A few racing pigeons drop by the meadows every year on their way back from the continent. One this week was particularly tame and surprisingly came into the conservatory and had a walk around inside whilst we were having a Pilates lesson in there. I fed it some seed and a broken up suet ball and it spent a long time feeding up before continuing its journey home.
Pigeons have been raced across the Channel for 125 years, the birds being released from points in France and Spain and completing the up to 500 mile trip in a few hours, mostly returning home on the same day that they are released. But it seems that the world of international pigeon racing might be about to become collateral damage of Brexit. Post-Brexit animal health regulations, due to have come into effect in April, require the birds to have a certificate signed by a vet and also to be in the EU at least 21 days before release. The birds would not be exercised during these three weeks and would lose a lot of condition. The implementation of these regulations has now been postponed until October but at the moment the future of cross-channel pigeon racing is looking bleak.
The weather has been hot and sunny although mainly with a delicious sea breeze here which has taken the edge off the heat. You always know that summer is in full swing when the Darters arrive.

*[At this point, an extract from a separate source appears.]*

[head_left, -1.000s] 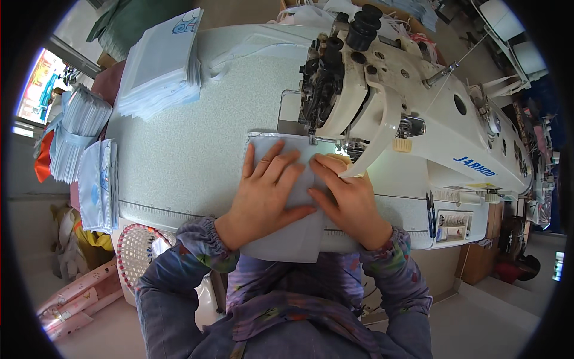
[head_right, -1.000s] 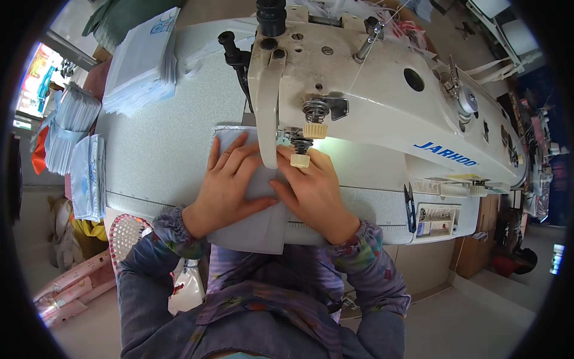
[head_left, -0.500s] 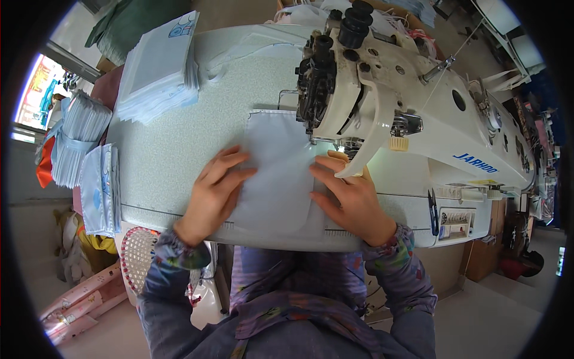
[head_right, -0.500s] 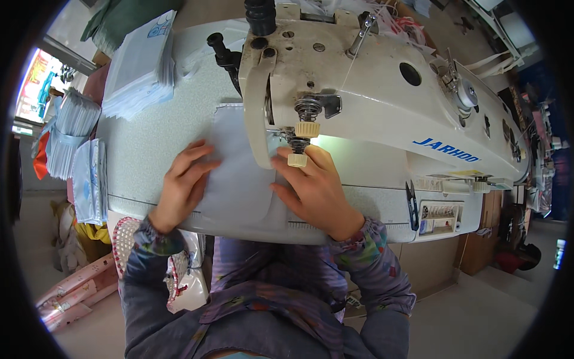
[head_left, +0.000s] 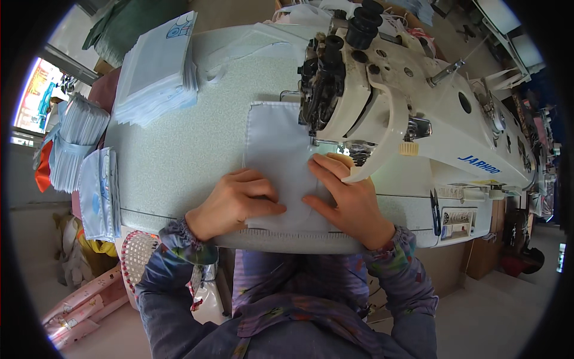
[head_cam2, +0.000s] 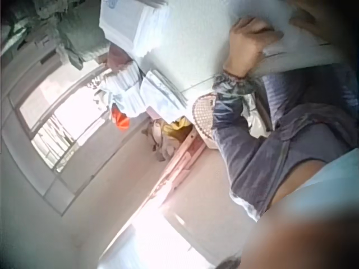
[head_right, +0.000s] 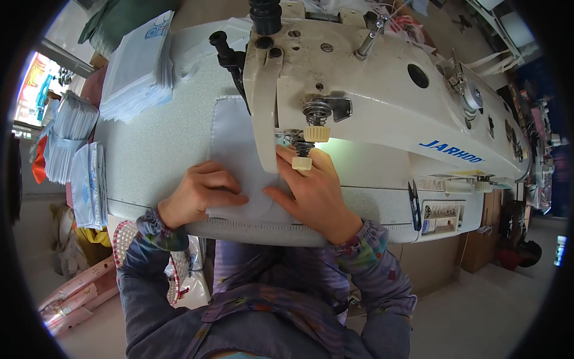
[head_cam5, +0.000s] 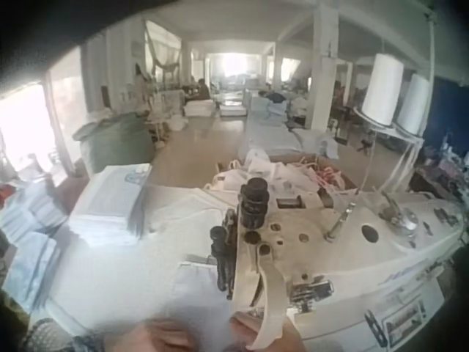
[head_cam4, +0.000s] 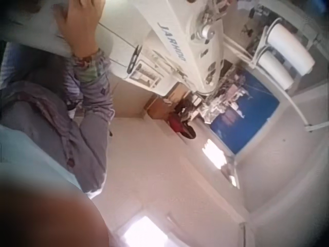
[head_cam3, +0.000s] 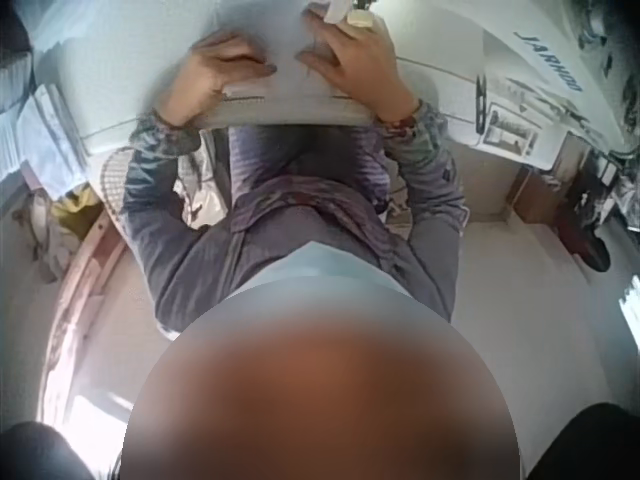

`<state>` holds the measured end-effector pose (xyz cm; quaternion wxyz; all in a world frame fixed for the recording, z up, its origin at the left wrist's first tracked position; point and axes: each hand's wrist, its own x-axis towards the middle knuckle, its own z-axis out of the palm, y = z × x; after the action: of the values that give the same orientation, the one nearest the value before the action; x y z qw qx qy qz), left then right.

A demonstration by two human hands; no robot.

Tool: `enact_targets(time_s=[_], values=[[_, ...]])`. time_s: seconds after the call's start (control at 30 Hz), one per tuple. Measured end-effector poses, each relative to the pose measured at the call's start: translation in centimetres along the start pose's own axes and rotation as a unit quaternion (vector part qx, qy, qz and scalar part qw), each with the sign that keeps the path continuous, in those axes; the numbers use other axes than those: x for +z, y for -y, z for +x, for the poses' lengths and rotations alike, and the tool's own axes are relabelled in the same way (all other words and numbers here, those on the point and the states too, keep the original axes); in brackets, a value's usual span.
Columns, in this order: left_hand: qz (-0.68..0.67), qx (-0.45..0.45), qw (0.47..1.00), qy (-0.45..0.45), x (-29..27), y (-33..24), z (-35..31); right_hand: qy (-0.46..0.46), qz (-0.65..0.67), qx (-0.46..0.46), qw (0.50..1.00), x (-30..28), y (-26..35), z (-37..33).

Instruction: Sewing the edges of fabric pouches using an industrial sewing machine.

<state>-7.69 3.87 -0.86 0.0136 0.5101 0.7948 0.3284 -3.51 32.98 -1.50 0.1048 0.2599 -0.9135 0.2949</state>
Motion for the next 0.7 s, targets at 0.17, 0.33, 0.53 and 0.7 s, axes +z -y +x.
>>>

Sandwich Bay Bird Observatory, just up the coast from here, recently raised a lot of funds to double the size of its scrape and to build a second hide. This project was finished just as the country went into lockdown last year and has only recently opened to visitors. We were excited to see it at long last and went there this week.
Sitting in a hide is immensely relaxing, putting everything else on hold for a while while you spend some quiet minutes observing nature. I am so pleased that we can once again get ourselves along there to see what’s about.